Methods: We analysed six industry monitoring systems (ATLAS, GEARS, SIDERO-WT, KEYSTONE, DREAM, and SOAR) obtained from the Vivli platform and reviewed their respective isolates collection and analysis protocols. Using the R software, we designed a pipeline to harmonise and combine these into a single dataset. We assessed the reliability of resistance estimates from these sources by comparing the combined dataset to the publicly available subset of WHO GLASS for shared bacteria-antibiotic-country-year combinations.
Results: Combined, the industry monitoring systems cover 18 years (4 years for GLASS), 85 countries (71), 412 bacterial species (8), and 75 antibiotics (25). Although all industry systems followed a similar centralised testing approach, the patient selection protocol and associated sampling period were unclear. Over all reported years and countries, E.coli, K. pneumoniae and S. aureus resistance rates were in >65% of cases within 0.1 of the corresponding estimate in GLASS. We did not identify systemic bias towards resistance in industry systems compared to GLASS.

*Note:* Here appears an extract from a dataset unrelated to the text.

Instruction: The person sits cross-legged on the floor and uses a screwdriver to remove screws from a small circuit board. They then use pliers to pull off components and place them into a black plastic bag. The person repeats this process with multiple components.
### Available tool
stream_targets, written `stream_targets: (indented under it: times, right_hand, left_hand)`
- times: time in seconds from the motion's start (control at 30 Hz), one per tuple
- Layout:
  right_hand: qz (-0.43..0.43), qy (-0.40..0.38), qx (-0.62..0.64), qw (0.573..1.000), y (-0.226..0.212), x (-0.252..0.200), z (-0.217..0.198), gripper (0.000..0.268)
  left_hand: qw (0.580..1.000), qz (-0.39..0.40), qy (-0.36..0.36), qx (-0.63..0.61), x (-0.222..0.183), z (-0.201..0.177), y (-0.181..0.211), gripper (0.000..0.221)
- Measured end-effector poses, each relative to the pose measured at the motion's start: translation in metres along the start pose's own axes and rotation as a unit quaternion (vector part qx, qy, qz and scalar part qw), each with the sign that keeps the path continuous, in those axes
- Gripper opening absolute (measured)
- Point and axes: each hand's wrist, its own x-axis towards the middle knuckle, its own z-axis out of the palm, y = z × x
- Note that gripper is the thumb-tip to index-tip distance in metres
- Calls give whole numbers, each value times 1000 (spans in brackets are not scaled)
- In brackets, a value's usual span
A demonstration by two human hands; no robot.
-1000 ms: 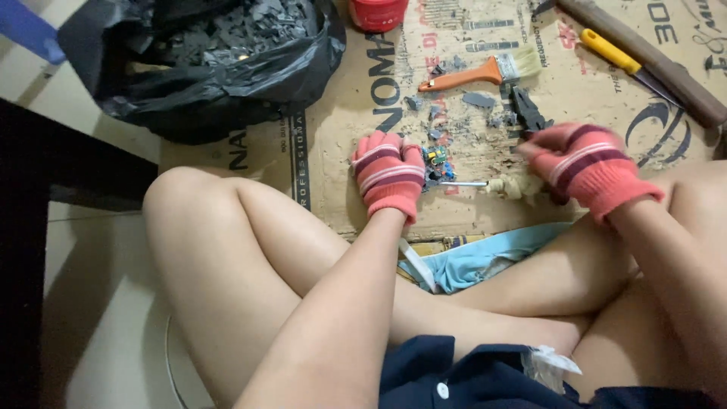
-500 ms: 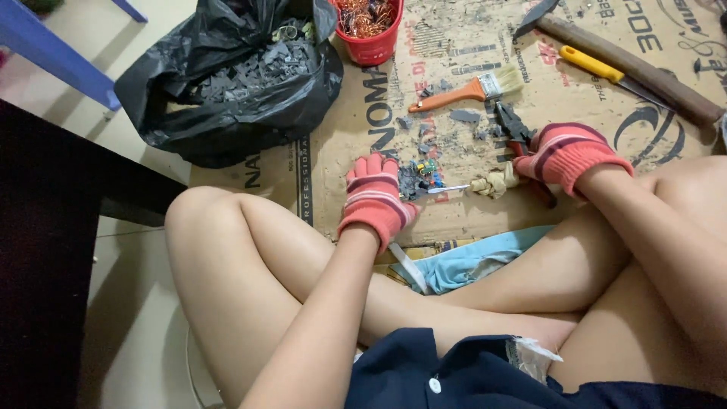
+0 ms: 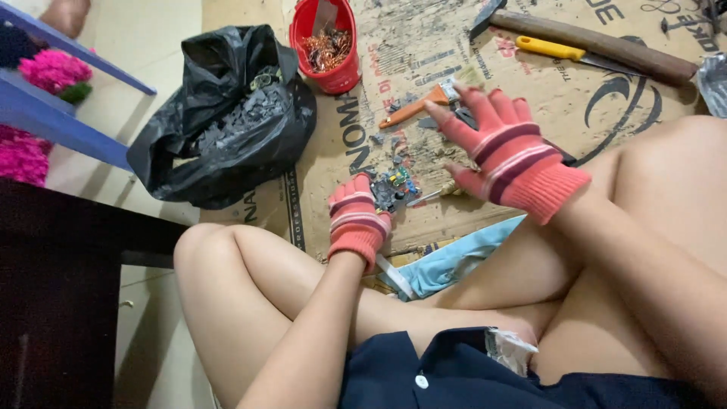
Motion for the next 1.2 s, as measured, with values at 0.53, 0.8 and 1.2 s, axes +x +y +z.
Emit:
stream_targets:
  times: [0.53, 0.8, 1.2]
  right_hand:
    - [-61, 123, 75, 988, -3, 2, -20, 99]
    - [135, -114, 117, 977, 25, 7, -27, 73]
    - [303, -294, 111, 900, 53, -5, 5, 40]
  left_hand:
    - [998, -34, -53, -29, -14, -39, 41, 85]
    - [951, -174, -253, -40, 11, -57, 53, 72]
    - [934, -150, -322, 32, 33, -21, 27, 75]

Conclusions: High agreement values for available comparisons with GLASS suggest that data for other bacteria-antibiotic-country-year combinations only present in industry systems could complement GLASS; however, for this purpose patient and isolate selection criteria must first be clarified to understand the representativeness of industry systems. This additional source of information on resistance levels could help clinicians and stakeholders prioritize testing and select appropriate antibiotics in settings with limited surveillance data.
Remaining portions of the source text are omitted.